В эту минуту за окнами Рим, чуждый и заглохший. Июльская революция докатилась сюда из Парижа и бросила тревожную тень на салоны, еще недавно столь оживленные. За окнами слышны голоса кучеров, бряцание оружия и сторожкая поступь патрулей.
Он уже несколько дней не видел ксендза Холоневского. Полюбил его за ревностность, которая у этого ксендза соединялась с простотою, с непринужденным образом жизни.

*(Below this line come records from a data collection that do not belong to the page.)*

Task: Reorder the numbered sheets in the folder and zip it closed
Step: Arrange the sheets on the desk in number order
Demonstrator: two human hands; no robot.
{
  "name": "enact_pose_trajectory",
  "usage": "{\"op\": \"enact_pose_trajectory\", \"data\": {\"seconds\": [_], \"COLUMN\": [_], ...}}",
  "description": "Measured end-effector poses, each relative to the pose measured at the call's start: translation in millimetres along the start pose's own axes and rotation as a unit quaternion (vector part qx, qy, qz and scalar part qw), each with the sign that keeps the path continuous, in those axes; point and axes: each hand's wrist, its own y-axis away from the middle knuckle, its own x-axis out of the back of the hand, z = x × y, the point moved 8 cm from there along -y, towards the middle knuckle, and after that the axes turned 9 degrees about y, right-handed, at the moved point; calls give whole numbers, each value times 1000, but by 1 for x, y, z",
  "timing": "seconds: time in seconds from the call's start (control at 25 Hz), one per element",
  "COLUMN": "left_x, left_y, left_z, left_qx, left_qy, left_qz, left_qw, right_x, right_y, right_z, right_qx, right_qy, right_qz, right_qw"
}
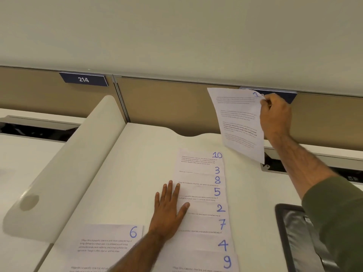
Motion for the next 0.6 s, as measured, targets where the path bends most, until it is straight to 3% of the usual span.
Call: {"op": "enact_pose_trajectory", "data": {"seconds": [0.12, 0.32, 0.44, 0.6], "left_x": [39, 120, 158, 190], "left_y": [-14, -32, -22, 8], "left_z": [11, 42, 47, 24], "left_qx": [41, 78, 88, 94], "left_qy": [147, 365, 418, 417], "left_qz": [69, 128, 143, 191], "left_qw": [986, 919, 893, 883], "right_x": [25, 42, 34, 4], "right_y": [6, 24, 48, 87], "right_z": [-16, -46, -69, -91], "right_qx": [-19, -86, -125, -171], "right_qy": [-78, -256, -328, -347], "right_qz": [-29, -106, -143, -185], "right_qw": [996, 957, 925, 903]}}
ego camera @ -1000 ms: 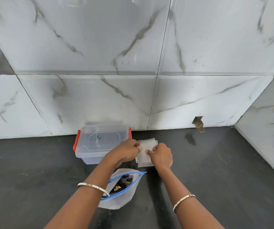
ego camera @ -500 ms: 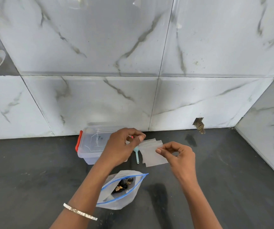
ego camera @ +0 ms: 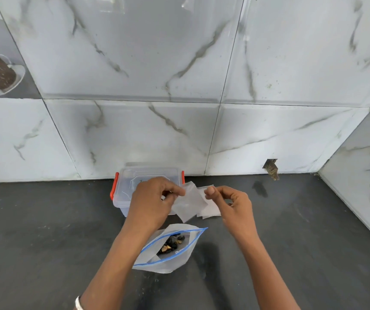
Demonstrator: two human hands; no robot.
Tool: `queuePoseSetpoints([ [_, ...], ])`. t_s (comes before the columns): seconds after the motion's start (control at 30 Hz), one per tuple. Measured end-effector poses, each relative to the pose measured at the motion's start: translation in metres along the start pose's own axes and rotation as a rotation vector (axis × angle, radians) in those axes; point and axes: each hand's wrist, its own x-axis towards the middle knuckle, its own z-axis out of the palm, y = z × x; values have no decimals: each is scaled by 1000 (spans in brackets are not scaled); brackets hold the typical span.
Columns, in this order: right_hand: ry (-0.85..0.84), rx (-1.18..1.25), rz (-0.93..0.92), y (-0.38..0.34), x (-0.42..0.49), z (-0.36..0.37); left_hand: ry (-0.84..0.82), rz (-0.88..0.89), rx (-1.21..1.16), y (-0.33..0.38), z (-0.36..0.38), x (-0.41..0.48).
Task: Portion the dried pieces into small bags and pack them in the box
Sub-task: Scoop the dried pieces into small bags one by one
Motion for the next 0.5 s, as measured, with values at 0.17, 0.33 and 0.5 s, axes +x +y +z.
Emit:
queuePoseSetpoints([
  [0.17,32,-502,63,56,30,48,152,-29,-59,-15,-21,-8],
  [0.33,-115,-850,100,71,43,84,255,-44,-107,-24,-33,-20],
  [0.5,-97,-1021,164,74,51,100,260,-75,-80,-39,-30,-25],
])
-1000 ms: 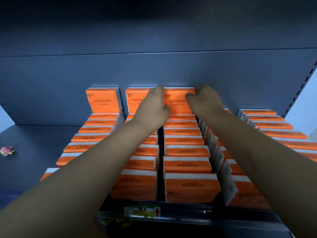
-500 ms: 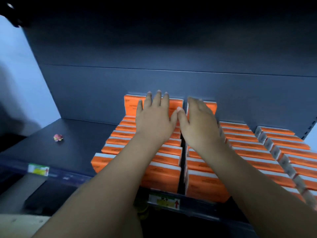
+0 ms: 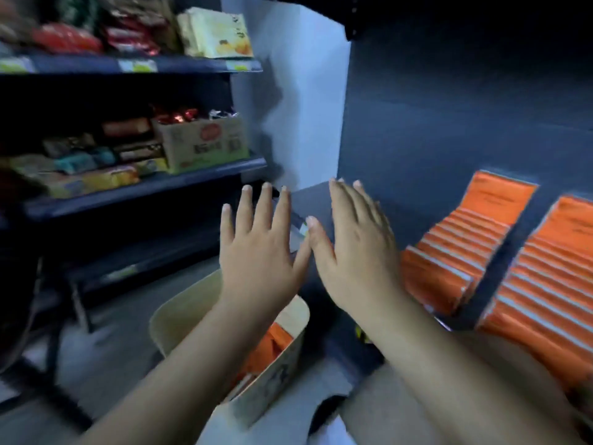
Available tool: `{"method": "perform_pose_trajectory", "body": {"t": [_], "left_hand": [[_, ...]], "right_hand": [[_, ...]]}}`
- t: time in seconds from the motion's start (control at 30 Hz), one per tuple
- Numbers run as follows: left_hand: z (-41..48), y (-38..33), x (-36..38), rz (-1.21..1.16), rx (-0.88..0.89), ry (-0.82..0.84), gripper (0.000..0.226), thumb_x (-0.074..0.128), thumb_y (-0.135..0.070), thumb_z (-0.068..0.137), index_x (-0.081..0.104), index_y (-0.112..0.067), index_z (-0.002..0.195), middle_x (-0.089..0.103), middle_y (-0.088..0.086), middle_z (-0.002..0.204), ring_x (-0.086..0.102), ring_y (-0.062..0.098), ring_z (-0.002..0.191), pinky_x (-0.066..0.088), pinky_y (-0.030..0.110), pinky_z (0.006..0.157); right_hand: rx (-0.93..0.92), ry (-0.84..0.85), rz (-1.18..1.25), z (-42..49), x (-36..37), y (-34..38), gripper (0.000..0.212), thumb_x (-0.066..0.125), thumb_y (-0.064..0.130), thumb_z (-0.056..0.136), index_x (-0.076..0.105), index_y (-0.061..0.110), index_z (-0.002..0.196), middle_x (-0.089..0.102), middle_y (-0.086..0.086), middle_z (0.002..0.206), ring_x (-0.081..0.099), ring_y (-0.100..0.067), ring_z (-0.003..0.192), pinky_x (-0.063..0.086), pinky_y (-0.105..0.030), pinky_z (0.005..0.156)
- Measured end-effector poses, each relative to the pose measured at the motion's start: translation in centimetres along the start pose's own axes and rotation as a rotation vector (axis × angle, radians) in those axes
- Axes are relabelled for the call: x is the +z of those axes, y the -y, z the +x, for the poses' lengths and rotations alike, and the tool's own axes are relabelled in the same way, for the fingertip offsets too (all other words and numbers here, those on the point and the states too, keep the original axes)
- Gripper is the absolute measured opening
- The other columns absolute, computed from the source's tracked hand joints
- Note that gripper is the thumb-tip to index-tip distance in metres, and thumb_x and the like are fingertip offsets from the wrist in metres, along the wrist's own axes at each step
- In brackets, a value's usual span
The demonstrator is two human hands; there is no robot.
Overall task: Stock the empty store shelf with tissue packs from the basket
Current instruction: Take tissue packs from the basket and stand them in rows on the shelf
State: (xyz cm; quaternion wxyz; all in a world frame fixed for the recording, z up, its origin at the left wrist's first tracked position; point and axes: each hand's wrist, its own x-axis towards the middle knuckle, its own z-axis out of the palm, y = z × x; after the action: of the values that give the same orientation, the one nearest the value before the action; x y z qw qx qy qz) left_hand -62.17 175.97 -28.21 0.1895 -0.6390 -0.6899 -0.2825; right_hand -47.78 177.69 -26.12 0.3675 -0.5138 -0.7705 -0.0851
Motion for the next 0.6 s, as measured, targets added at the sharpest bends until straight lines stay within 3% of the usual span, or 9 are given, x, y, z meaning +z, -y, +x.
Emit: {"method": "perform_pose_trajectory", "body": {"t": [0.13,0.3,0.47,0.6], "left_hand": [[-3.6,7.5,1.3,0.086,-0.167,0.139,0.083,0.012,-0.071,0.099,0.029,-0.022,0.163,0.027,0.007,0.170,0.014,0.032,0.160,0.013,0.055,0.127],[-8.1,12.7,4.3,0.101,-0.279,0.290,0.080,0.019,-0.070,0.100,0.023,-0.023,0.165,0.021,0.007,0.172,0.005,0.030,0.161,0.008,0.052,0.128],[-11.6,15.0,8.8,-0.043,-0.330,0.424,0.082,0.013,-0.068,0.095,0.026,-0.024,0.162,0.029,0.008,0.168,0.009,0.036,0.159,0.020,0.056,0.125],[-13.0,16.1,12.9,-0.061,-0.373,0.547,0.084,0.008,-0.070,0.093,0.022,-0.027,0.163,0.027,0.007,0.169,0.009,0.035,0.159,0.018,0.054,0.127]], "right_hand": [[0.018,0.196,0.093,-1.7,6.5,5.1,0.073,0.026,0.055,0.102,0.035,0.010,0.158,0.038,-0.010,0.163,0.027,-0.028,0.155,0.024,-0.046,0.125],[0.034,0.396,0.027,-4.7,12.9,6.4,0.077,0.024,0.060,0.101,0.035,0.008,0.156,0.040,-0.014,0.162,0.028,-0.030,0.154,0.023,-0.048,0.123],[-0.150,0.642,-0.094,-6.3,17.3,6.1,0.102,-0.005,0.075,0.086,0.018,0.013,0.164,0.018,-0.006,0.172,0.006,-0.022,0.160,0.005,-0.045,0.129],[-0.120,0.747,-0.093,-6.9,21.2,5.7,0.098,-0.003,0.076,0.089,0.014,0.016,0.165,0.009,-0.003,0.174,-0.004,-0.020,0.160,0.002,-0.045,0.129]]}}
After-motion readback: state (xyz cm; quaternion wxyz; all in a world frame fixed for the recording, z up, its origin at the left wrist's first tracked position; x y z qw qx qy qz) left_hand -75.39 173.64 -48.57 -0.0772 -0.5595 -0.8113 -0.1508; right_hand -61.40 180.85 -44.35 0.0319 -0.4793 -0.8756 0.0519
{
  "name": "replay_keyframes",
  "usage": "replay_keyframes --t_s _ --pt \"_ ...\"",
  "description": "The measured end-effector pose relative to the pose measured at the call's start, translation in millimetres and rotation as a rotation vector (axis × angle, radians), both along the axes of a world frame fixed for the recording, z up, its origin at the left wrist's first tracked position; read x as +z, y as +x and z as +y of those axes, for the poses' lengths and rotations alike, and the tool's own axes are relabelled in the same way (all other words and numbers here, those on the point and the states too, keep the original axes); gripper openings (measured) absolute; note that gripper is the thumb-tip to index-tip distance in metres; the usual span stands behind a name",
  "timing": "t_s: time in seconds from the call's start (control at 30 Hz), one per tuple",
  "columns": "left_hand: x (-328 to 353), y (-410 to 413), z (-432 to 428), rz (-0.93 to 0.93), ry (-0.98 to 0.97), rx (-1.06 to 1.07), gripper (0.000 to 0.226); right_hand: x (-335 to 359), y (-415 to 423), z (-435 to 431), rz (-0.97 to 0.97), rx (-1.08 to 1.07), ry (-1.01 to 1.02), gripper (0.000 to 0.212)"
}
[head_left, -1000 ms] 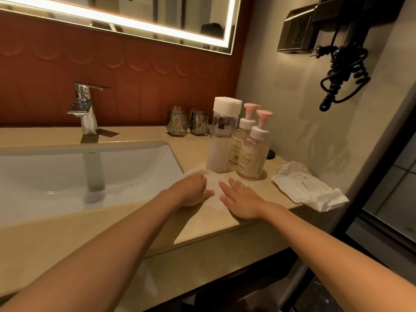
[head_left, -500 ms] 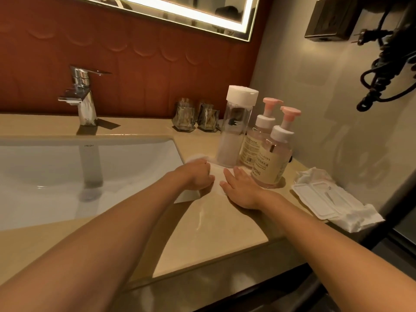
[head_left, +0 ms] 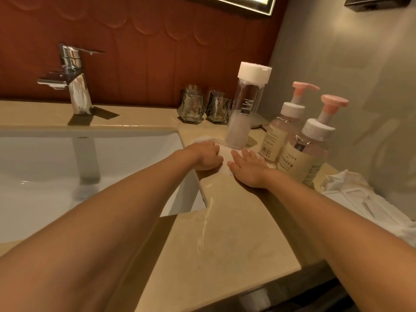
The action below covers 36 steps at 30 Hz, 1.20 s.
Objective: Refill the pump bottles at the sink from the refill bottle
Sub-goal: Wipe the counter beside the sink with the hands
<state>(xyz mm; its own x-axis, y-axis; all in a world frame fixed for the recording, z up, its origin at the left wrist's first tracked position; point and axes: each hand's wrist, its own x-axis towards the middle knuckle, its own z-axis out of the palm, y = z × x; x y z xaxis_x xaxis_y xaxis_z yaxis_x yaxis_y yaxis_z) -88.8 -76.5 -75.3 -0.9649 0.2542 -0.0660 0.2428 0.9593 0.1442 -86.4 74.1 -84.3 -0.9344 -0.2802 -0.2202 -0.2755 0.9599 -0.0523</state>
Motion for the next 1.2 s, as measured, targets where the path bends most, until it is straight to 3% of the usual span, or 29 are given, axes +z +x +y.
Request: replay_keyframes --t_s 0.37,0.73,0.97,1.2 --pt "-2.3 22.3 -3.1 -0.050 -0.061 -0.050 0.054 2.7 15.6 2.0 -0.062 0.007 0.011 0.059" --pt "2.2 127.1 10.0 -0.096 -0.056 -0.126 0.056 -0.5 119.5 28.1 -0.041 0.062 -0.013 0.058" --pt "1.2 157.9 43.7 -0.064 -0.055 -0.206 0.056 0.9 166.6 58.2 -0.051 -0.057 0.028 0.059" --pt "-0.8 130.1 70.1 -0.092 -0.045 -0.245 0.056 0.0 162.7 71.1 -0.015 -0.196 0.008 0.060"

Давно не видел Ржевуского, который ту же простоватость соединял с необычайным даром рассказчика. Мицкевич потянулся к письму, хранившемуся среди иных бумаг. Прочитал еще раз, как бы впервые, эти страницы, исписанные хорошо знакомым ему почерком. «Со времени нашего расставания я никогда не решалась писать тебе. Но теперь, побуждаемая Жеготой, я осмелилась прибавить несколько слов к его письму и поблагодарить тебя за четки, которые ты был так добр мне прислать. Я полагала, что свет стер в твоей памяти твою давнюю знакомую, в то время когда твой образ всегда в моей душе, каждое слово, услышанное из уст твоих, доселе звучит в моем сердце, часто мне кажется, что я тебя вижу и слышу, но это только сны воображения. Ах! Если бы я еще раз могла увидеть тебя наедине, будучи сама невидимой! Ничего более я не желаю. Быть может, после твоего возвращения ты уже не найдешь меня в числе живых. Выбей тогда крест на камне, покрывающем мою могилу, я прикажу похоронить себя с четками, с которыми никогда не расстаюсь. Бог с тобой. Написала тебе больше, чем следовало. Пускай тебя эти слова найдут в наилучшем здоровье и такого удовлетворенного и счастливого, как того тебе желает Мария.